All of the data should be reproduced word for word, though its pictures must be omitted.

▬▬▬

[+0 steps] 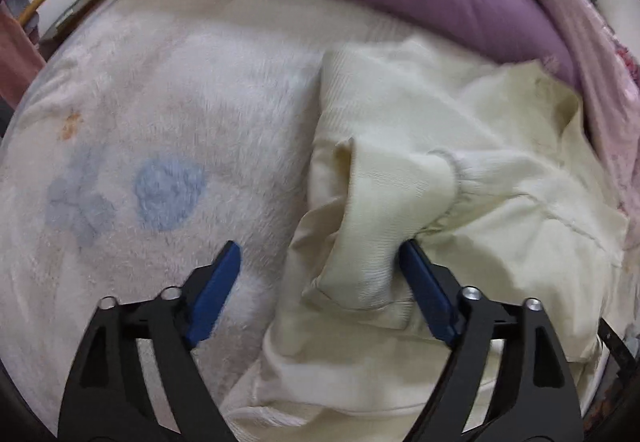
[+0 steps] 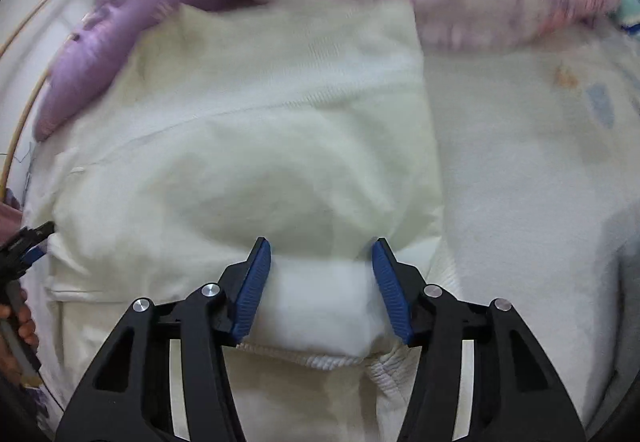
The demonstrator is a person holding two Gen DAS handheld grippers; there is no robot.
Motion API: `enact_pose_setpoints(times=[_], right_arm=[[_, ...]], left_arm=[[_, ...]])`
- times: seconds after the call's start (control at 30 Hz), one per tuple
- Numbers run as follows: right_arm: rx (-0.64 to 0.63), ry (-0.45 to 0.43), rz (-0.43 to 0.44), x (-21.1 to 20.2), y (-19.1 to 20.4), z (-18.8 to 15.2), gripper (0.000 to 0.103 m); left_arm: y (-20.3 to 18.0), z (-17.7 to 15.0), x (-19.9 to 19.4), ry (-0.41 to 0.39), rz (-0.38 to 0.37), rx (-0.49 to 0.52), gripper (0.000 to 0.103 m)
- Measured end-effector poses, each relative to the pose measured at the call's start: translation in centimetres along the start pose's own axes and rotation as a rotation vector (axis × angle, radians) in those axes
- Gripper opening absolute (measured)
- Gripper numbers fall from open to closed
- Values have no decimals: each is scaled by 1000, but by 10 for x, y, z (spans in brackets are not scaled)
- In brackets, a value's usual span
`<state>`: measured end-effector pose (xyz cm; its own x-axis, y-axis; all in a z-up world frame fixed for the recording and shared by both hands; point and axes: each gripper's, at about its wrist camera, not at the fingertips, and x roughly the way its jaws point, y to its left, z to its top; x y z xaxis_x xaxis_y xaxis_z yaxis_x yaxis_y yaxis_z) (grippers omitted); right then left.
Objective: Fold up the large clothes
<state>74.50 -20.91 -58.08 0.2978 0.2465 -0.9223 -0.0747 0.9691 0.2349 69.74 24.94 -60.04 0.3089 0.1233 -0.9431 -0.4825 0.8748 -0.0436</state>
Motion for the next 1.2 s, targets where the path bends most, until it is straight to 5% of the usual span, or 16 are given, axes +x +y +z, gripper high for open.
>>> enact_pose_setpoints(times=[0.17,0.3,0.6,0.9,1.0,1.03,1.07,1.2], right_arm=[[27,36,23,-7,-3,9,52],[105,-69,82,-40,-21,33,64],[212,-126,112,-17,-59,104,66],[298,-91,128,31,-72,147,66],[289,-104,181,36,-71,154,48],[271,-95,186,36,-68,156,29],[241,-85,193,35,-63,158,12],[102,-164,207,-3,-41,148,10]], left_arm=[[4,6,-3,11,-56,10,86],[18,24,-22,-45,-182,-48,90],[24,107,23,-10,-128,-96,90],[24,130,58,6,-89,-110,90],[7,139,56,-26,-120,-49,41],[-1,141,54,-8,-160,-20,16],[-7,143,50,-9,-151,1,12],[-11,136,9,-130,-161,68,9]])
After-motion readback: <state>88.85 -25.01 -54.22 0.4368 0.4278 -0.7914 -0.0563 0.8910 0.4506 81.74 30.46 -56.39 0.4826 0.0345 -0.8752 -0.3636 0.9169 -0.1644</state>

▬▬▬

- SOLUTION TO THIS TASK
[+0 steps] 
[+0 steps] 
The demonstrator is a person holding two Gen DAS handheld grippers; there is no robot.
Motion API: `enact_pose_setpoints(times=[_], right_arm=[[_, ...]], left_arm=[[_, ...]])`
- times: seconds after the call's start (control at 30 Hz), one per tuple
- Numbers run as follows: right_arm: rx (-0.64 to 0.63), ry (-0.45 to 0.43), rz (-0.43 to 0.44), x (-21.1 to 20.2), y (-19.1 to 20.4), z (-18.8 to 15.2), gripper (0.000 to 0.103 m); left_arm: y (-20.3 to 18.0), z (-17.7 to 15.0), x (-19.9 to 19.4), ry (-0.41 to 0.39), rz (-0.38 to 0.37), rx (-0.49 to 0.52), gripper (0.000 to 0.103 m)
- Measured end-effector poses, each relative to the pose measured at the call's start: translation in centimetres along the start pose's own axes and rotation as a rotation vector (axis × angle, radians) in those axes
- Gripper opening absolute (measured)
- Gripper numbers fall from open to closed
- Values have no decimals: each is scaled by 1000, but by 10 for x, y, z (spans in brackets are not scaled)
- In brackets, a value's usual span
`<state>`: measured end-effector pose (xyz cm; its own x-axis, y-axis; all in a z-up world frame fixed for the recording and shared by both hands; point and axes: each gripper's, at about its wrist camera, not at the fingertips, and x roughly the way its jaws point, y to its left, z to its top; x y z xaxis_x xaxis_y xaxis_z yaxis_x yaxis_y yaxis_z) (grippers omitted); right then left.
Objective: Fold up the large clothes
<state>74.50 -20.91 -58.08 0.2978 0.2465 -0.9223 -0.0747 0.9691 0.2349 69.74 24.94 -60.04 0.3089 0.1233 -0.9431 -0.4825 0.8748 -0.0436</state>
Motion for the next 1.2 s, targets where the path bends most, until it is straight to 5% of the usual span, or 16 are given, axes +x +y +z, gripper high for open.
>>> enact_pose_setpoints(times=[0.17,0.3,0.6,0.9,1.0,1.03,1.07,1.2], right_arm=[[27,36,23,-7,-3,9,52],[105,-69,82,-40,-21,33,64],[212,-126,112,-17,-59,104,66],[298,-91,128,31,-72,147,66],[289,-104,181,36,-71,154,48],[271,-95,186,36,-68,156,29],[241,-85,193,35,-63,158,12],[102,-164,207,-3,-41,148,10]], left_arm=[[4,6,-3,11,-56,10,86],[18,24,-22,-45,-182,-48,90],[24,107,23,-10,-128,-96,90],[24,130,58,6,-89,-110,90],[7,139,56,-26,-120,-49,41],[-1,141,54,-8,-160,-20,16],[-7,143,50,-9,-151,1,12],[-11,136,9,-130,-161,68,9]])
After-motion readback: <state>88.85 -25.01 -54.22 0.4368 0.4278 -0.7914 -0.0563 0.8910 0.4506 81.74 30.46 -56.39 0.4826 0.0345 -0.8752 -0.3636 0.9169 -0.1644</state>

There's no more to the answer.